→ Try it
Please retype the records below exactly, leaving out any pictures.

→ Provided information
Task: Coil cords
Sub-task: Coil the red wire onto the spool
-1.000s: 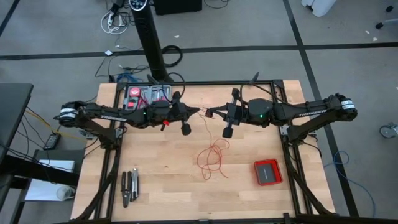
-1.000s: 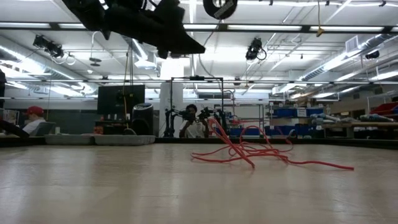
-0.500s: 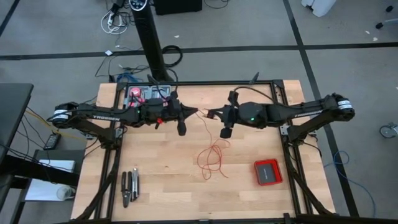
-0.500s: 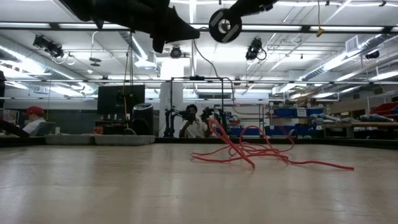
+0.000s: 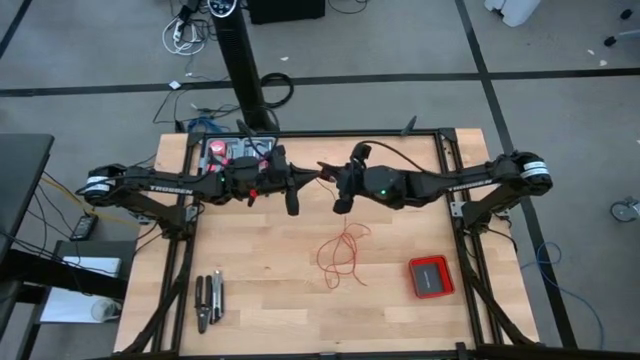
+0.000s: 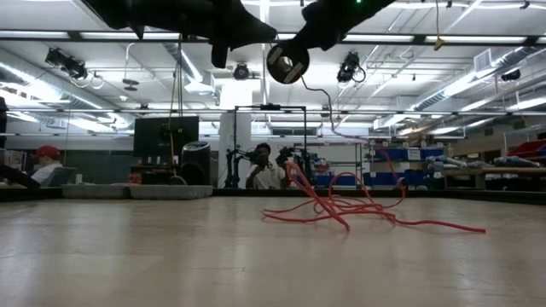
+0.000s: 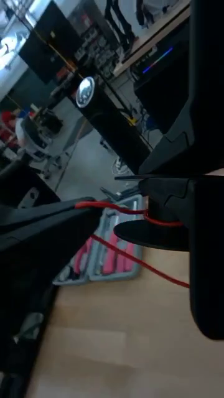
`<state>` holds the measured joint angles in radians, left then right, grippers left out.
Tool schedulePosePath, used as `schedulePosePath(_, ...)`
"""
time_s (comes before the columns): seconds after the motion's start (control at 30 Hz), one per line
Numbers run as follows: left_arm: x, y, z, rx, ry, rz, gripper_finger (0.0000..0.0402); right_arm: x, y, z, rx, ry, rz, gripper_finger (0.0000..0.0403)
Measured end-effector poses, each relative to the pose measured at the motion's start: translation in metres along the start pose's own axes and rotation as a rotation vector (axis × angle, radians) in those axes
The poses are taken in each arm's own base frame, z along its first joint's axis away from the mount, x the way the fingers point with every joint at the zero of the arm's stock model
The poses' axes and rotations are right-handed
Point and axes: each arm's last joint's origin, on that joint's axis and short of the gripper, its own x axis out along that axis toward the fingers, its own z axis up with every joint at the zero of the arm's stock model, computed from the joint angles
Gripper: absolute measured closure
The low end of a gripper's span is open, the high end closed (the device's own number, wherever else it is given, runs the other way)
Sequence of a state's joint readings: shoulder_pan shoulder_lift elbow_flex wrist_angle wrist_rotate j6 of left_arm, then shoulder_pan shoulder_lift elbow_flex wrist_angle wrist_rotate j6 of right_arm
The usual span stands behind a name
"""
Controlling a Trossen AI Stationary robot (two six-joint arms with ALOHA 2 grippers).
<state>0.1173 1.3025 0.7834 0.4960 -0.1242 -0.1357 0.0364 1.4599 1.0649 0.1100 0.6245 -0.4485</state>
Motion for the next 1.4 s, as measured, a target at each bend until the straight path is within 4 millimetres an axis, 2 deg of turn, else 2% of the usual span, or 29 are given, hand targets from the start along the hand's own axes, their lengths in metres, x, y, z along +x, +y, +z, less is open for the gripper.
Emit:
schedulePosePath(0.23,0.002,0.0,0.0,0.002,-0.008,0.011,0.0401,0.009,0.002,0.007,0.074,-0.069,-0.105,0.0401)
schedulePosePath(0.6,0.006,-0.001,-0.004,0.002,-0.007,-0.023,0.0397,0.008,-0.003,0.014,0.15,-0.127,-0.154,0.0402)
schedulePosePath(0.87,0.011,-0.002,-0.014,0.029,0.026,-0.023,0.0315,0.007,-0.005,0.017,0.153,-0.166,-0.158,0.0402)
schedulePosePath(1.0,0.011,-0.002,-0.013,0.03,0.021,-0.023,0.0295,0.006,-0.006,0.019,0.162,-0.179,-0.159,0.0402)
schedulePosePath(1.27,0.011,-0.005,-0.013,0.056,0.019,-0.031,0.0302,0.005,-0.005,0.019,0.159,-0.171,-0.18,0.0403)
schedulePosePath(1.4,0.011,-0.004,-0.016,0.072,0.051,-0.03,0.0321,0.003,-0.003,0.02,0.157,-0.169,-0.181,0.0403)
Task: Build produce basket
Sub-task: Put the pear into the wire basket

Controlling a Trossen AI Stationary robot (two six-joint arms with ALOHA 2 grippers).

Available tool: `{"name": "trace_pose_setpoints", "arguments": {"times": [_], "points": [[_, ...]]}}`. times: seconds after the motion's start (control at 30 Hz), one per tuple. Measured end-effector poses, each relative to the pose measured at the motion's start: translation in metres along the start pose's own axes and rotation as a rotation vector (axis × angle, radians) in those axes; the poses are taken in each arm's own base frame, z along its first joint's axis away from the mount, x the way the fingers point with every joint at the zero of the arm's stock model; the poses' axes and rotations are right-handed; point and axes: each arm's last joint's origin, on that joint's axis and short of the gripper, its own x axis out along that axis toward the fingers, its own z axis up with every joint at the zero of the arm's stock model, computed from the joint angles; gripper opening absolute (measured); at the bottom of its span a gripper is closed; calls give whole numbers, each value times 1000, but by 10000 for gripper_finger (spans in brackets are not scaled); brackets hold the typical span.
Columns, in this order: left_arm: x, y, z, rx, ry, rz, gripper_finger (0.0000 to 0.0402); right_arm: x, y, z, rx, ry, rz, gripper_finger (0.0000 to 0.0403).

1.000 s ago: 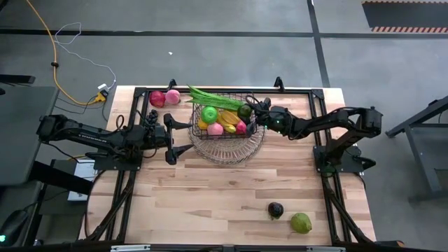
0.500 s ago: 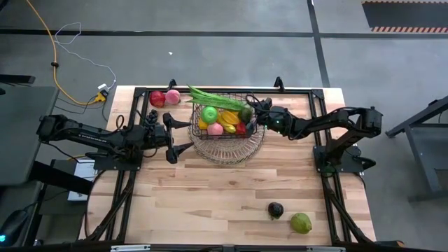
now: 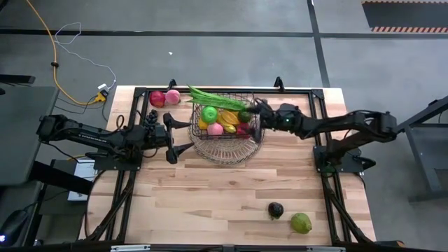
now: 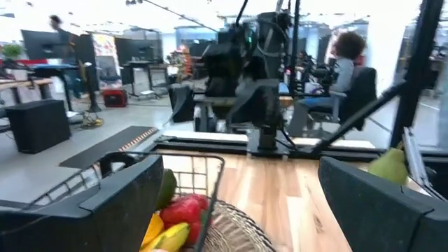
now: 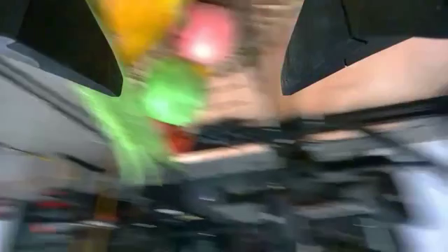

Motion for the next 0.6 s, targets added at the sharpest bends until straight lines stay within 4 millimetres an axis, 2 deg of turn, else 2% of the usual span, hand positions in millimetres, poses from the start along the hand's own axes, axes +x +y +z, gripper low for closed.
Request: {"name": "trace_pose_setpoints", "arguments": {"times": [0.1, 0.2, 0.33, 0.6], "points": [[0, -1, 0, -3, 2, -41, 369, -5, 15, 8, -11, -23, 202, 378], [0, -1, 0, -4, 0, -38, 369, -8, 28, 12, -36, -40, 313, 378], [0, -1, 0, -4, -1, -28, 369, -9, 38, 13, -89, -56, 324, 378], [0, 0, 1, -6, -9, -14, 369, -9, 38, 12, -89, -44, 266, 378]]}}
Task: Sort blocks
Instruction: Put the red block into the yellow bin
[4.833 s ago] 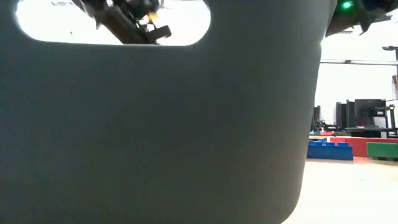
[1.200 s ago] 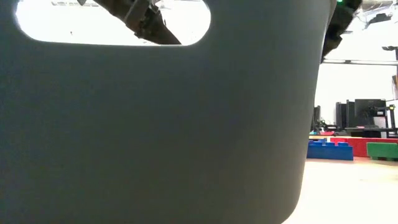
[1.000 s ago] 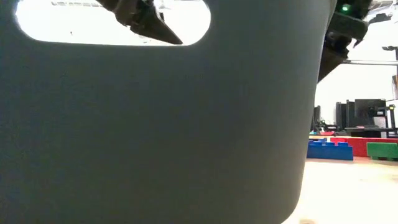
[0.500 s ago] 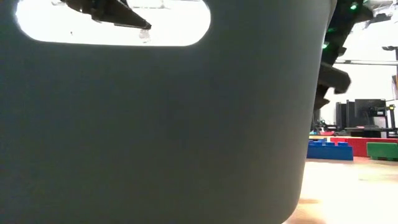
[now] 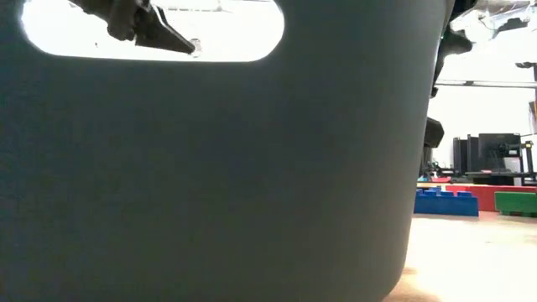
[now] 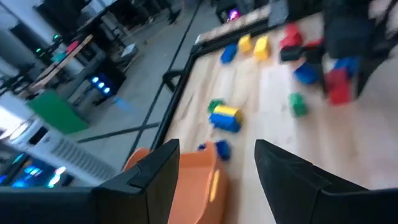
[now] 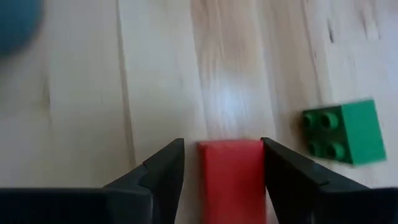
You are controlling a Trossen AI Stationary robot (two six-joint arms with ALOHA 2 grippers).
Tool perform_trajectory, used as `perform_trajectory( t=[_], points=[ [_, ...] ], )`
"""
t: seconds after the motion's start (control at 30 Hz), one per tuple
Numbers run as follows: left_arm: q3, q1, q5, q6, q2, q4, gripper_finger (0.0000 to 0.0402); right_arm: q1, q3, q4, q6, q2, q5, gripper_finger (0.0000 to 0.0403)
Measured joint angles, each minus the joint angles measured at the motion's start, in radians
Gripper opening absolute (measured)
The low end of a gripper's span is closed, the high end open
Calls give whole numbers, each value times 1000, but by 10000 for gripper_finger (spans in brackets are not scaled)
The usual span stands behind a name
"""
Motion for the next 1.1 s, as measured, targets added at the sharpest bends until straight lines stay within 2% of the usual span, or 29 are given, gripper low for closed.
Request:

→ Written response
Task: Coil cords
Sub-task: Coil the red wire onto the spool
-1.000s: 
-1.000s: 
-0.500s: 
-0.500s: 
+0.000s: 
+0.000s: 
+0.000s: 
`<state>` holds the measured joint angles in radians, left then right, grippers left out.
Tool schedulePosePath, used as `schedulePosePath(_, ...)`
"""
time_s (comes before the columns): seconds after the motion's start (control at 30 Hz), one per line
Numbers run as follows: left_arm: x, y, z, rx, ry, rz, gripper_finger (0.0000..0.0402); right_arm: x, y, z, rx, ry, rz, gripper_finger (0.0000..0.0403)
Measured end-effector poses, each relative to the pose measured at the motion's start: translation in metres along the start pose's own axes and rotation as a rotation vector (axis × angle, radians) in those axes
The poses are taken in each arm's own base frame, z along its first joint's axis away from the mount, x the way the fingers point with every joint at the zero of the arm's stock model
The poses' axes and rotations are right-handed
Point and axes: each arm's last joint's origin, on that joint's axis and short of the gripper, its own x axis out along that axis toward the fingers, its own z axis up with every joint at the zero of the arm's stock model, computed from the joint angles
Gripper: absolute measured closure
The low end of a gripper's span is open, the high end closed (the device's own number, wherever else it is given, runs the other way)
Sequence of a state's joint readings: shoulder_pan shoulder_lift elbow_flex wrist_angle wrist_rotate j6 of left_arm, then shoulder_pan shoulder_lift elbow_flex wrist_angle wrist_rotate j6 of right_arm
The usual span stands behind a name
"""
Controlling a Trossen AI Stationary robot (two six-joint arms with ALOHA 2 grippers).
<state>0.1173 1.3025 0.7834 0.4960 -0.1242 -0.1357 0.0364 1.4599 1.0649 0.1100 0.6245 -0.4485</state>
Motion for the next 1.4 s, as measured, a target at each bend until the straight path is within 4 millimetres an axis, 2 deg of turn, else 2% of the usual span, or 29 are given, hand targets from the start along the hand's own axes, their lengths in metres, x, y, z along +x, +y, +z, less is open for the gripper.
Emit:
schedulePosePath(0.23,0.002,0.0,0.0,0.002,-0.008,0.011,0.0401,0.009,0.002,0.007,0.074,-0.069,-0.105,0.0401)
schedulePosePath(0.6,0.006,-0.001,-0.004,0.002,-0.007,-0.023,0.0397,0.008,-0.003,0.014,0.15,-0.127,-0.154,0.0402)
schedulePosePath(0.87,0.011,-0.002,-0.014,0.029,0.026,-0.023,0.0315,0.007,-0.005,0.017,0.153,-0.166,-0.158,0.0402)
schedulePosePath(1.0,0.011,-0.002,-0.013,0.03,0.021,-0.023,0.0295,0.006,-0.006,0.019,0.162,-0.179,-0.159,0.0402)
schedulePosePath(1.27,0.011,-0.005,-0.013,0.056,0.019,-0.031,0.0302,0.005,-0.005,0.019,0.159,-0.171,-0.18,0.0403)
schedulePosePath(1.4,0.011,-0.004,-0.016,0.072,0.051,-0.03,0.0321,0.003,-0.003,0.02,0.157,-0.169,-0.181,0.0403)
Task: Build produce basket
Sub-task: Put the pear into the wire basket

Controlling a Trossen AI Stationary robot (two six-joint arms with ALOHA 2 grippers).

Available tool: `{"name": "trace_pose_setpoints", "arguments": {"times": [_], "points": [[_, ...]]}}`. times: seconds after the motion's start (control at 30 Hz), one per tuple. Measured end-effector poses, each relative to the pose measured at the motion's start: translation in metres along the start pose's own axes and rotation as a rotation vector (axis × angle, radians) in those axes; the poses are taken in each arm's own base frame, z along its first joint's axis away from the mount, x the way the fingers point with every joint at the zero of the arm's stock model; the poses' axes and rotations are right-handed; point and axes: each arm's last joint's origin, on that joint's axis and short of the gripper, its own x axis out along that axis toward the fingers, its own z axis up with every joint at the zero of the arm's stock model, computed from the joint angles; gripper opening absolute (measured); at the bottom of its span a gripper is closed; calls give whole numbers, each value times 1000, but by 10000 for gripper_finger (spans in brackets are not scaled); brackets hold the typical span.
Columns, in this order: left_arm: x, y, z, rx, ry, rz, gripper_finger (0.0000 to 0.0402); right_arm: x, y, z, rx, ry, rz, gripper_finger (0.0000 to 0.0403).

1.000 s ago: 
0.500 s ago: 
now: 
now: 
now: 

Motion for the next 0.6 s, targets added at the sharpest bends until straight lines stay within 4 millimetres an axis, 2 deg of turn, else 2% of the usual span, hand positions in millimetres, poses from the start along the hand's own axes, axes +x +y +z, gripper low for closed.
Request: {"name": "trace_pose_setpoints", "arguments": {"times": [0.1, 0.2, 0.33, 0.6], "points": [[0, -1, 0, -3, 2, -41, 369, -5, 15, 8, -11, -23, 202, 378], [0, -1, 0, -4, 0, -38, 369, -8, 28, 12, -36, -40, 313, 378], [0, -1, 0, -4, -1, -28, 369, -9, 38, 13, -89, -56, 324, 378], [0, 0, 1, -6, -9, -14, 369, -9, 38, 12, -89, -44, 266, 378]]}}
Task: Sort blocks
Instruction: Put the red block into the yellow bin
[4.833 s ago] 
[1.200 s ago] 
[1.000 s ago] 
[0.500 s ago] 
[now] 
[now] 
[now] 
You are controlling a Trossen AI Stationary robot (two six-joint arms with ALOHA 2 grippers).
Tool perform_trajectory, used as `perform_trajectory( t=[_], points=[ [_, ...] ], )`
"""
t: seconds after the motion's start (control at 30 Hz), one per tuple
Numbers run as follows: left_arm: q3, q1, q5, q6, q2, q4, gripper_finger (0.0000 to 0.0402); right_arm: q1, q3, q4, q6, q2, q5, gripper_finger (0.0000 to 0.0403)
Measured joint angles, each minus the joint angles measured at the motion's start, in radians
Gripper opening absolute (measured)
The low end of a gripper's span is closed, the high end open
Calls give whole numbers, each value times 1000, but by 10000 for gripper_finger (spans in brackets are not scaled)
The usual span stands behind a name
"""
Motion for the next 1.1 s, as measured, targets added at the sharpest bends until straight lines stay within 2% of the usual span, or 29 are given, gripper low for closed.
Request:

The answer requires nothing more.